··· Dataset records ···

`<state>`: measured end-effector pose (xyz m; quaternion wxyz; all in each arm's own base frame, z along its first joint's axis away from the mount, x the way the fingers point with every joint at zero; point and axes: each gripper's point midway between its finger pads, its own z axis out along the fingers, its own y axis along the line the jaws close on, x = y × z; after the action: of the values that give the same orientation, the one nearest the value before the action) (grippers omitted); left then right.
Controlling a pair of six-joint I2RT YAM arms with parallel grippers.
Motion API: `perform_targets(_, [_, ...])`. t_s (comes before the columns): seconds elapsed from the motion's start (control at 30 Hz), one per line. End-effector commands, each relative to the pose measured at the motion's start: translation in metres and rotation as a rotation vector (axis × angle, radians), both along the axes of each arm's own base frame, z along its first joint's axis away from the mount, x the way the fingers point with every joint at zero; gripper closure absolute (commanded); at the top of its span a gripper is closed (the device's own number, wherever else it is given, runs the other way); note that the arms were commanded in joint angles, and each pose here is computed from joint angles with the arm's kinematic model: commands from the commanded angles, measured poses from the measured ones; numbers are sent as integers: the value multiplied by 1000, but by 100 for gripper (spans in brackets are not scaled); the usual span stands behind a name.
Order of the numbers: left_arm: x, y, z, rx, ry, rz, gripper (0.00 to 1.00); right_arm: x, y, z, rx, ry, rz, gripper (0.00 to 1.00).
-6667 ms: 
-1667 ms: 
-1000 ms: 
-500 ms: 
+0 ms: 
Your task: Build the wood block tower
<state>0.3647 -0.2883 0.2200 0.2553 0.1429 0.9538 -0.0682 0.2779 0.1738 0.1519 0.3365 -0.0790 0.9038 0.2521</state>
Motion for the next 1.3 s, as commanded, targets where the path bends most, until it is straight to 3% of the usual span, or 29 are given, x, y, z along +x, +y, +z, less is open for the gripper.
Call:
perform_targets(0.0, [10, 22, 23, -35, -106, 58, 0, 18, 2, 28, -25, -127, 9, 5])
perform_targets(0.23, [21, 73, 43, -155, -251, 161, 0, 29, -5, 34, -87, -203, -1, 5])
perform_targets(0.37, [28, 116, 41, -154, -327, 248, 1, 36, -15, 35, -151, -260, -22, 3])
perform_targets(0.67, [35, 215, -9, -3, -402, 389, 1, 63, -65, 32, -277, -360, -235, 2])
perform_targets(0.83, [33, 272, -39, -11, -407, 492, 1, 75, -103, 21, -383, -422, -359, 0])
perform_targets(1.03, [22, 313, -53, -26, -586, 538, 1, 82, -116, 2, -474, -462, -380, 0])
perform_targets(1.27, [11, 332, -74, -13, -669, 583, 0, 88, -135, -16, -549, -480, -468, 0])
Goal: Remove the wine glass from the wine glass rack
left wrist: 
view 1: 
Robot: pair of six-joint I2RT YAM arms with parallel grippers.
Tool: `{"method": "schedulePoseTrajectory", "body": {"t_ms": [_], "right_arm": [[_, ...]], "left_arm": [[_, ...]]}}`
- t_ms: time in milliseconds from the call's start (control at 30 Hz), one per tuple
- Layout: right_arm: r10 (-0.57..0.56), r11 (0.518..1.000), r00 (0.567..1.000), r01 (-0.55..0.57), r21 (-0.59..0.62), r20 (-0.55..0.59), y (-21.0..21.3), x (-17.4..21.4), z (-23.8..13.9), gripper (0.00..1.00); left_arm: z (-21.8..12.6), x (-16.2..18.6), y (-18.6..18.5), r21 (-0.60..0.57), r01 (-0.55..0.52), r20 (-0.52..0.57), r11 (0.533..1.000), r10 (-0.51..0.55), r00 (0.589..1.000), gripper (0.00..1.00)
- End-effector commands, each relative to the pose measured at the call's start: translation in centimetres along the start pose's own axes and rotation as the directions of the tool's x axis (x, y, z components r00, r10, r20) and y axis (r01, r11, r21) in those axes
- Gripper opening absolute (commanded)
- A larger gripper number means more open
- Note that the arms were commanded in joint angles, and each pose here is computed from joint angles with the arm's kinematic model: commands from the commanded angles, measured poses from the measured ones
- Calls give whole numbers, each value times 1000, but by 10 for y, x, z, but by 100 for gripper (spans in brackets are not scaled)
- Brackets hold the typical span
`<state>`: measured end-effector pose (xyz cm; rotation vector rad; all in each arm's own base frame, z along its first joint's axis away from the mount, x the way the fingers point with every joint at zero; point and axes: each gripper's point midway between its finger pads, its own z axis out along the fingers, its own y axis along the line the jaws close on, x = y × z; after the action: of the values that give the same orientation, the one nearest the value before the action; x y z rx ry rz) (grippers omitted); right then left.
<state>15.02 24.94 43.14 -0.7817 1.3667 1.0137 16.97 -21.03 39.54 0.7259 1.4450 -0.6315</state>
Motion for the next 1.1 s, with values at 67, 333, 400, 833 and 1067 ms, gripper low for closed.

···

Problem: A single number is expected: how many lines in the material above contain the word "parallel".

Exercise solution: 2